Reproduce the data below word for word.
------ COLLECTED MATERIAL
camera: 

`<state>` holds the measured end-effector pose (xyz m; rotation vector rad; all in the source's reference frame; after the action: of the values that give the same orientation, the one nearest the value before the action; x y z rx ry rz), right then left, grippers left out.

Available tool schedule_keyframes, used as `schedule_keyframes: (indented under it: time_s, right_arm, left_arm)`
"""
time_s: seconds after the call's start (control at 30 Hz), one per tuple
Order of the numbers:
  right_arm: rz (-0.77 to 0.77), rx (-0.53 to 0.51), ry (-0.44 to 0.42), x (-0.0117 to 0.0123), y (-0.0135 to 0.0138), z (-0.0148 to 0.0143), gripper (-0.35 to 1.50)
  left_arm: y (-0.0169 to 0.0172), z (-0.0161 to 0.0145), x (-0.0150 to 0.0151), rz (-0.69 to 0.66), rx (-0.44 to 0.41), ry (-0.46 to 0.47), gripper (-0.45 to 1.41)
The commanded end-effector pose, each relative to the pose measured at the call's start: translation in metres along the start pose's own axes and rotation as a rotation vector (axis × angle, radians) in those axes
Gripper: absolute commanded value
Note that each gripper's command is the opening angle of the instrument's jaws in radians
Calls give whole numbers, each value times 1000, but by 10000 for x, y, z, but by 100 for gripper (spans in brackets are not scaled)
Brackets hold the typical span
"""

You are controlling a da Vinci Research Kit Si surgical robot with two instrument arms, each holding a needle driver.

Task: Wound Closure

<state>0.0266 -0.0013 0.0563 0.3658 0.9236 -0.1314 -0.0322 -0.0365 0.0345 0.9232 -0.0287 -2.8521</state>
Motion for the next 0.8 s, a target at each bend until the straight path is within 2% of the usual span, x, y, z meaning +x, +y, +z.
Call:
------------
• [SOLUTION TO THE PROBLEM]:
camera: 

`<state>` holds the measured end-effector pose (xyz m; rotation vector rad; all in the source's reference frame; after the action: of the values that give the same orientation, the one nearest the value before the action; x y z rx ry rz), right then left, grippers left out.

Available tool schedule_keyframes, used as `schedule_keyframes: (indented under it: time_s, right_arm, left_arm)`
"""
time_s: seconds after the call's start (control at 30 Hz), one per tuple
Order of the numbers:
  right_arm: rz (-0.77 to 0.77), rx (-0.53 to 0.51), ry (-0.44 to 0.42), x (-0.0117 to 0.0123), y (-0.0135 to 0.0138), z (-0.0148 to 0.0143), gripper (-0.35 to 1.50)
  left_arm: y (-0.0169 to 0.0172), z (-0.0161 to 0.0145), x (-0.0150 to 0.0151), rz (-0.69 to 0.66), rx (-0.44 to 0.41), ry (-0.46 to 0.47), gripper (-0.45 to 1.41)
The commanded end-effector pose, each relative to the pose measured at the call's start: translation in metres along the start pose's own axes and rotation as a rotation vector (axis × angle, radians) in those axes
Gripper: absolute commanded value
Note that each gripper's command is the opening angle of the instrument's jaws in radians
Calls give whole numbers, each value times 1000, but by 10000 for x, y, z, but by 100 for gripper (spans in brackets are not scaled)
Brackets hold the typical span
"""

You are controlling a da Vinci Research Kit Si surgical robot with two instrument arms, each holding a needle driver.

Task: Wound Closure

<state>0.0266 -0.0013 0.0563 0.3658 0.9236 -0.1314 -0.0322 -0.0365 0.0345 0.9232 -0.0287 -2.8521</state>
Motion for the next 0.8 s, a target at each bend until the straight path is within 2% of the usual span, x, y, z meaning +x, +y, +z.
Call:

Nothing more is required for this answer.